Егоров растерялся. Он утешал Кеху, говорил, что он ему, правда, не чужой, но слова плохие, нехорошие слова. Надо их забыть. Поскорее забыть.

Егоров вышел из дома расстроенный. И всю дорогу думал то о Кехе: «Взяли ребёнка, так надо воспитывать», — то о том, что ему, Егорову, самому сегодня предстоит.

Всё-таки он идёт сейчас на своё последнее испытательное задание.

Завтра уже будет ясно, как решилась его судьба. Вернее, она решится сегодня. Но Кате он об этом ничего не сказал, чтобы она не волновалась лишний раз.

А сам он сильно волновался. Хотя чего бы ему волноваться? Ничего страшного там не может быть. Да если и будет, он, пожалуй, не шибко испугается. За этот месяц он уже кое-что повидал. Всё будет хорошо, как надо. Иди, Егоров…

В девятом часу вечера у развалин Хмуровского пассажа, сгоревшего ещё в гражданскую войну и до сих пор не восстановленного, он неожиданно встретил Жура.

У Жура был редкостный свободный субботний вечер. Он шёл домой ужинать. Он так и сказал с улыбкой Егорову: «Иду домой ужинать». А Егорову очень интересно: как живёт дома Жур? Если ли у него дети? Но спрашивать об этом неудобно. Не такие у Егорова с Журом отношения, чтобы спрашивать о домашних, о семейных делах.

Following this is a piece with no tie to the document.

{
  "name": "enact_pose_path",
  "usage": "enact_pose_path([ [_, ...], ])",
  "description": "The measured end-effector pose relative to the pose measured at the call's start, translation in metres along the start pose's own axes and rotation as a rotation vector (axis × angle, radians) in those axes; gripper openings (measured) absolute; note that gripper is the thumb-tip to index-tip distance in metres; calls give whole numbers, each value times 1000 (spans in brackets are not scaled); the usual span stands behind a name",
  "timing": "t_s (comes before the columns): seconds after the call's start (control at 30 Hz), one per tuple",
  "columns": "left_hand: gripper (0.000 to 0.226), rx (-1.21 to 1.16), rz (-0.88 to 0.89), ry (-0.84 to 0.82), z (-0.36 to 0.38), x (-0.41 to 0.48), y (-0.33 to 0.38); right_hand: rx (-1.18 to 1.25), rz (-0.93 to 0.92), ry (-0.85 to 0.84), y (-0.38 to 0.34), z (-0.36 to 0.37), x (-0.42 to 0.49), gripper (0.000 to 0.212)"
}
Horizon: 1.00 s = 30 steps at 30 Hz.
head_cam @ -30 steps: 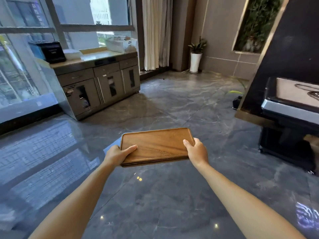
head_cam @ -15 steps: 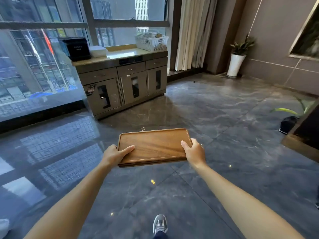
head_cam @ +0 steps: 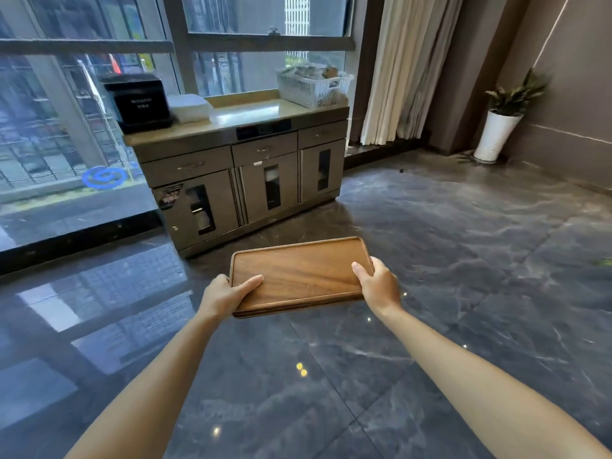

Жур оглядывает Егорова под фонарём, видит, что у него под распахнутой телогрейкой красивый френч, — не «френч» теперь надо называть, а «тужурка».

— Что же ты так всегда не ходишь? У тебя же вид совсем другой, солидный…

Это звучит как похвала. Но Егоров вдруг вспоминает свой грех и совсем некстати в замешательстве говорит:

— Это всё ничего, но я напутал в анкете…

— Пустяки. После исправишь.

— Но я здорово напутал…

— Исправишь, — хлопает его левой рукой по плечу Жур. — Анкета — это дело не страшное. Ты сейчас вот старайся, чтобы всё было хорошо, умно. Последнее тебе задание — и, можно считать, кончился твой испытательный срок.

Жур идёт с ним по улице, под неяркими сегодня фонарями. Видимо, опять падает напряжение на электростанции. Никак её не могут наладить после гражданской войны.

— Наладится, всё наладится, — смотрит на фонари Жур. — Лет через десять, через двадцать никто не узнает наш город. Это будет мировой город.

Так любили тогда говорить, лет тридцать с лишним назад: мировой парень, мировой город, мировые дела.

Жур дошёл с Егоровым почти до самого казино, потом свернул в переулок к своему дому и сказал:

— Ну, счастливо тебе, Егоров. Работай. Главное, не горячись. Мы ещё увидимся сегодня. Я с двенадцати ночи буду дежурить по городу…

Егоров даже удивился: почему это Жур так сказал? Отчего тут надо горячиться? Всё спокойно.